La confianza se volvió clave en la era de la inteligencia artificial

La carrera por liderar la innovación tecnológica ya no se mide únicamente en velocidad de desarrollo ni en capacidad de disrupción.

En un escenario atravesado por la expansión de la inteligencia artificial generativa, comienza a emerger un activo menos tangible pero decisivo: la confianza. Como señaló un estudio de Deloitte, millones de usuarios incorporan estas herramientas a su vida cotidiana, desde la productividad hasta la creatividad. Pero al mismo tiempo se vuelven cada vez más conscientes de los riesgos asociados al uso de sus datos.

En ese contexto, el entusiasmo por las nuevas capacidades tecnológicas convive con la percepción de que el avance es más rápido que las garantías. Privacidad, seguridad y transparencia aparecen como demandas centrales en un entorno donde las experiencias digitales son cada vez más personalizadas. Es por esto que las compañías tecnológicas enfrentan un desafío estratégico. No alcanza con innovar, es necesario hacerlo bajo marcos claros que otorguen control al usuario y aseguren prácticas responsables.

Esta confianza puede traducirse en resultados financieros significativos. Aquellos usuarios que trabajan con proveedores que son pioneros en temas de confianza pueden gastar un 62% más anualmente en dispositivos tecnológicos. Y un 26 % más mensualmente en servicios técnicos que aquellos que no trabajan con un proveedor que les ofrezca esta seguridad.

“Es difícil innovar si no hay confianza primero”. Así lo afirmó Fabián Perfetti, director y cofundador de Streambe. “Las grandes empresas que están innovando hoy son las que se asocian a proveedores. Pero ellos primero tienen que tener la confianza del cliente para luego innovar. Si no, ocurre lo que muchas veces vemos: que solo se mejoran procesos, pero no hay una innovación de fondo”.

El peso de la confianza se vuelve aún más determinante en industrias altamente reguladas, donde la innovación convive y muchas veces choca con marcos normativos estrictos. Sectores como salud, finanzas o energía no solo deben garantizar eficiencia y experiencia de usuario, sino también cumplir con estándares que buscan proteger a las personas. En ese equilibrio, la confianza funciona como un habilitador clave. En el ámbito de la salud, por ejemplo, la articulación entre médicos, empresas tecnológicas y laboratorios empieza a marcar el ritmo de la transformación. Impulsando así propuestas más innovadoras en un entorno donde quedarse quieto implica perder relevancia.

Sin embargo, la regulación también puede convertirse en un freno cuando no evoluciona al mismo ritmo que la tecnología. “El problema está cuando las regulaciones no te dejan pensar fuera de la caja. Pasó hace un tiempo en la industria bancaria, cuando surgieron las fintech. Al principio la normativa era muy rígida para los bancos hasta que se empezó a flexibilizar y finalmente pudieron adaptarse para salir a competir”.

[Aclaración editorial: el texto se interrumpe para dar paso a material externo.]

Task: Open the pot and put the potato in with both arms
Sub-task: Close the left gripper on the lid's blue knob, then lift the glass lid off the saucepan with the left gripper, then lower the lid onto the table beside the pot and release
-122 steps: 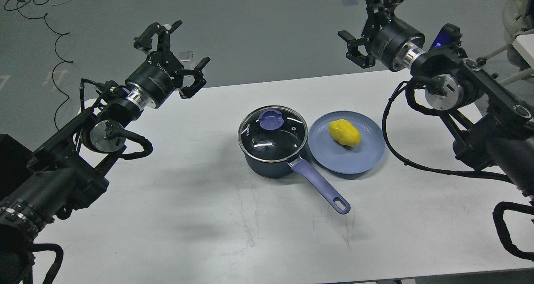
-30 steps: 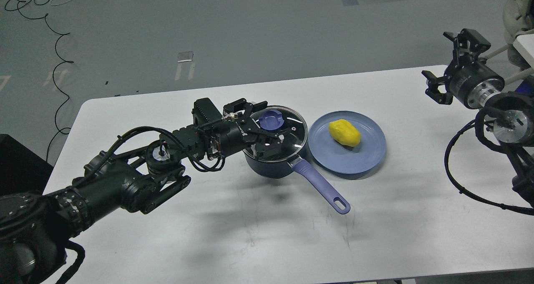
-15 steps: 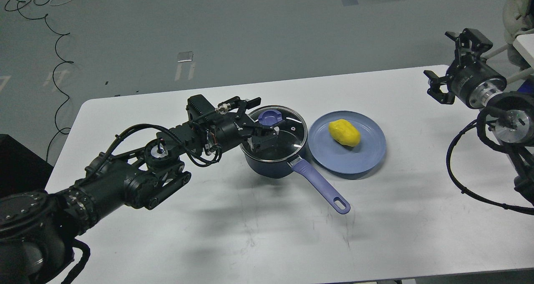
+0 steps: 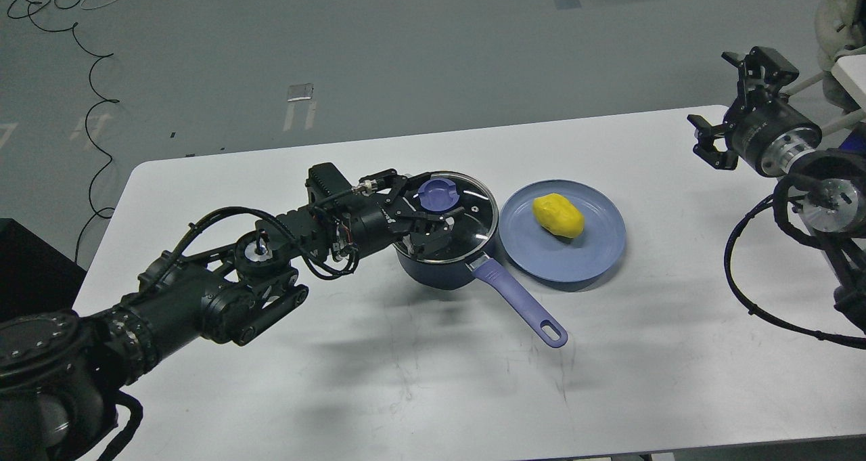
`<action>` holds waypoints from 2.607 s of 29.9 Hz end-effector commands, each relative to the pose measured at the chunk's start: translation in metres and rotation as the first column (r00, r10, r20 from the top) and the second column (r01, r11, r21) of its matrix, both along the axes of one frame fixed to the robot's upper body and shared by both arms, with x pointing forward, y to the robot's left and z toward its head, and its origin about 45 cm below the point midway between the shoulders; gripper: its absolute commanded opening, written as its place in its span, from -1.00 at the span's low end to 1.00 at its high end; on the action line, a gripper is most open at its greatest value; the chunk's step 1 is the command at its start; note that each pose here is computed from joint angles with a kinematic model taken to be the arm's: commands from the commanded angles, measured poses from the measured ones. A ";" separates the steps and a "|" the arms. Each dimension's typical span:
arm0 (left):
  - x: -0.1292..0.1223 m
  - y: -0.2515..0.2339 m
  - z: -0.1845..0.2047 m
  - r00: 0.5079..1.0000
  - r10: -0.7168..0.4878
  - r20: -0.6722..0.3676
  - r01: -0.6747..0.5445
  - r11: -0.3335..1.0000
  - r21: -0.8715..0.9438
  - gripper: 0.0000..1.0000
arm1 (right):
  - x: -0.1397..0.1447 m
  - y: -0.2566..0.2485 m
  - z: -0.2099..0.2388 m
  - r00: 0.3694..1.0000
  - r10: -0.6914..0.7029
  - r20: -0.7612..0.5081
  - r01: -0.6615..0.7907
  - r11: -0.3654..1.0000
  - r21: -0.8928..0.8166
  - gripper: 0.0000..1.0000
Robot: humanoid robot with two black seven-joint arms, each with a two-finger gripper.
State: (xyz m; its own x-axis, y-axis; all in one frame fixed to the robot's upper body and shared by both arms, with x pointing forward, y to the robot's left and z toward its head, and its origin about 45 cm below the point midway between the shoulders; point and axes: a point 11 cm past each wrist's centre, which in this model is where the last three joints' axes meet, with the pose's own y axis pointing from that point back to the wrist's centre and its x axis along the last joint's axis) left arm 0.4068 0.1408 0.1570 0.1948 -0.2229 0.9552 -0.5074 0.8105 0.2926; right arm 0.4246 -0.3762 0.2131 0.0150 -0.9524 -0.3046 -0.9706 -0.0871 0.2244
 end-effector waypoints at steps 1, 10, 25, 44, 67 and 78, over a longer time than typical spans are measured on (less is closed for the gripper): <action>0.000 0.000 0.001 1.000 0.000 0.001 0.000 1.000 -0.002 0.39 | 0.000 0.000 -0.001 1.000 0.001 -0.002 -0.001 1.000 -0.002 1.00; 0.001 0.000 0.002 1.000 0.000 0.005 0.000 1.000 -0.001 0.05 | 0.000 0.000 -0.001 1.000 0.001 -0.002 -0.001 1.000 -0.002 1.00; 0.038 0.062 0.094 0.989 0.144 -0.017 -0.145 0.985 -0.090 0.04 | -0.001 -0.004 0.000 0.999 0.038 -0.029 -0.040 0.995 -0.088 1.00; -0.050 0.232 -0.017 0.915 0.403 -0.016 -0.401 0.913 0.075 -0.15 | 0.003 0.004 0.003 0.998 0.057 -0.024 -0.059 0.994 -0.092 1.00; -0.051 0.208 -0.065 0.904 0.423 -0.064 -0.417 0.904 0.097 0.10 | 0.001 -0.003 0.005 0.998 0.051 -0.027 -0.054 0.992 -0.110 1.00; -0.052 0.200 -0.070 0.897 0.434 -0.084 -0.428 0.901 0.074 0.96 | 0.001 -0.002 0.006 0.998 0.055 -0.025 -0.057 0.992 -0.112 1.00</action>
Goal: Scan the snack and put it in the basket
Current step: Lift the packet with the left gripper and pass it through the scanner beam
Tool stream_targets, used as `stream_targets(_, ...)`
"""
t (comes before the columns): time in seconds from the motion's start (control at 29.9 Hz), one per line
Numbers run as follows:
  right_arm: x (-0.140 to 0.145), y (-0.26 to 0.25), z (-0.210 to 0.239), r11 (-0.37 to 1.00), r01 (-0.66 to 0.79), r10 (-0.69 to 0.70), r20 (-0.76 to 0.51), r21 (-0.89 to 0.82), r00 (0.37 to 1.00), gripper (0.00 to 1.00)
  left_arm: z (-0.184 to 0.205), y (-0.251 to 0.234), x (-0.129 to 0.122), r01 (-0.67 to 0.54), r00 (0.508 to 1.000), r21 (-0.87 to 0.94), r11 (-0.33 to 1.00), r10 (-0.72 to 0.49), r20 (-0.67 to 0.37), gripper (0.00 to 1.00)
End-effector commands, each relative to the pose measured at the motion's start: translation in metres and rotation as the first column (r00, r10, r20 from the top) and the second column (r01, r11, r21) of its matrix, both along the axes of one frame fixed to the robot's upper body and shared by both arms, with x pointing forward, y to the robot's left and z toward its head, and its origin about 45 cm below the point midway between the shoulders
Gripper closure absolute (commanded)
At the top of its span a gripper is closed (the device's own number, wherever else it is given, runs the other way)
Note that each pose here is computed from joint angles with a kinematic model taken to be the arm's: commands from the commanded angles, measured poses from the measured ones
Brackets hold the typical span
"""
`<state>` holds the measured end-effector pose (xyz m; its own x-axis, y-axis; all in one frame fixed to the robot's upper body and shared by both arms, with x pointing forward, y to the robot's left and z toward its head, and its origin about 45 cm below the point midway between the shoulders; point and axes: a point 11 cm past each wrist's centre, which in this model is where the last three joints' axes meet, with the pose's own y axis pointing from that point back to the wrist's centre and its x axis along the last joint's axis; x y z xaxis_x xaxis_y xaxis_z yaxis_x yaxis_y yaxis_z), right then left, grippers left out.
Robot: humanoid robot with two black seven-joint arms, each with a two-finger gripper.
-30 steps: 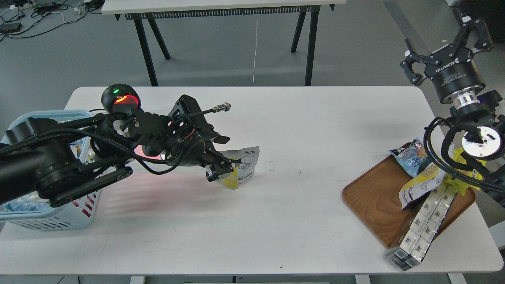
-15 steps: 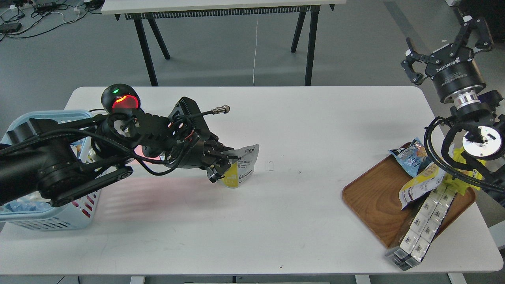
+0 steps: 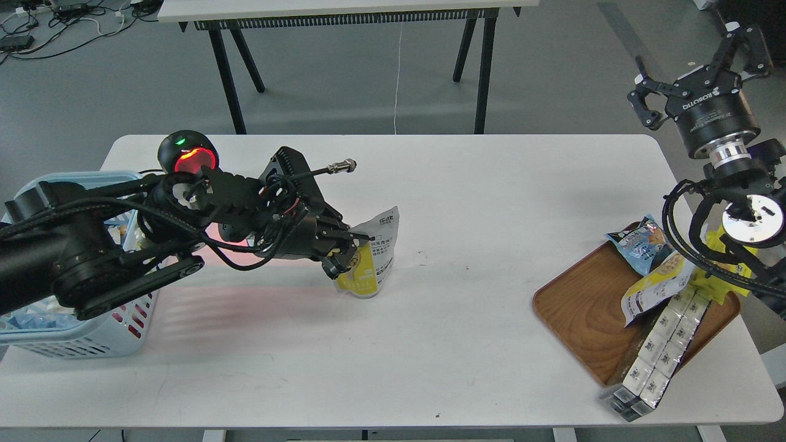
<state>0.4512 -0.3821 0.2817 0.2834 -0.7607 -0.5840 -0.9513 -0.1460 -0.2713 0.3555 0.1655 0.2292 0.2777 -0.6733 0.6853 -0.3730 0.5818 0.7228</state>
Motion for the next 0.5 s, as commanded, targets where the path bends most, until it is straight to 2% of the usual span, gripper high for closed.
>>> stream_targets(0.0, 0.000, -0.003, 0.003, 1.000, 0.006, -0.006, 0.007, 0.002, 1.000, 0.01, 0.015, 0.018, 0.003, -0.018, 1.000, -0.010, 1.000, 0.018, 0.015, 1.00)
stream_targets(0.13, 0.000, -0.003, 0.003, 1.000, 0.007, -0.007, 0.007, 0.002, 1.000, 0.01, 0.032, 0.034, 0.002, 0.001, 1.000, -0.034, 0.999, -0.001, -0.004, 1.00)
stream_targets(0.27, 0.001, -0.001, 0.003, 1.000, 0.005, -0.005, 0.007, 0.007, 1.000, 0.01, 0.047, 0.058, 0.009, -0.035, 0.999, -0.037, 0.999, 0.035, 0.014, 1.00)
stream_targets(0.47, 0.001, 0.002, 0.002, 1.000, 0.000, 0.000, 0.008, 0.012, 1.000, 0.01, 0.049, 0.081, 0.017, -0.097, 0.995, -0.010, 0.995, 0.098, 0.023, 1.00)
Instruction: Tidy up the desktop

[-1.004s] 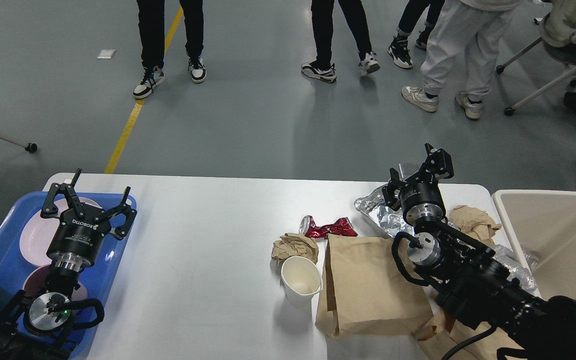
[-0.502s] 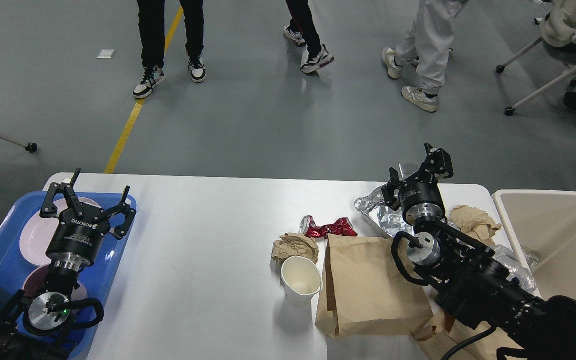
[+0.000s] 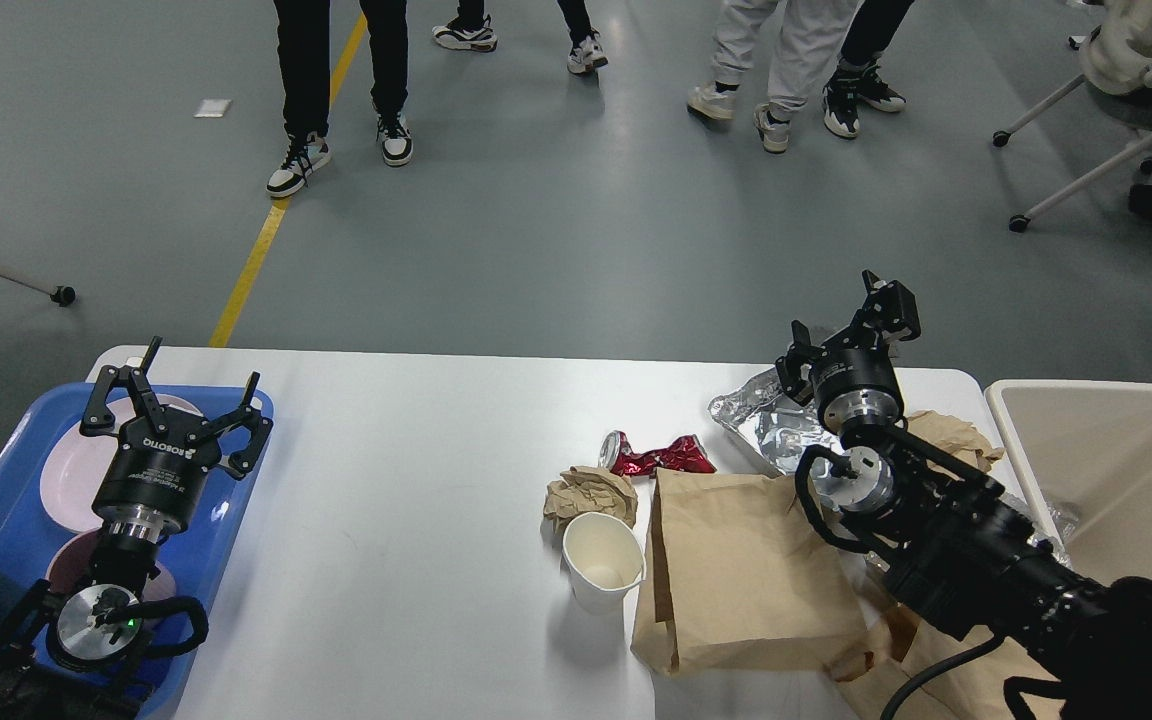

En un mercado cada vez más estandarizado por la tecnología competir únicamente por precio se vuelve una estrategia de corto alcance. La diferenciación empieza a construirse en torno a la confianza y la calidad del vínculo con el cliente. “Hoy la evaluación inicial suele centrarse en el presupuesto. Pero cuando las propuestas se encuentran en niveles similares, la diferencia está en ganar la confianza del cliente”. Ya no alcanza con ejecutar bien, sino que es clave comprender en profundidad el negocio.

Ese cambio de enfoque es, en definitiva, el que marca la diferencia entre ser un proveedor tecnológico y convertirse en un socio estratégico. El punto de inflexión ocurre cuando la relación trasciende lo técnico y se expande hacia el corazón de la organización. “Entrás por el CTO o el CIO, pero terminás hablando con el director general, con el de cobranzas o el de ventas y entendés la necesidad de la compañía”. Bajo esa lógica, el objetivo deja de ser la transacción puntual para transformarse en una relación de largo plazo: “No me sirve venderte una sola vez. Necesito trabajar con vos y acompañar la mutación del negocio”.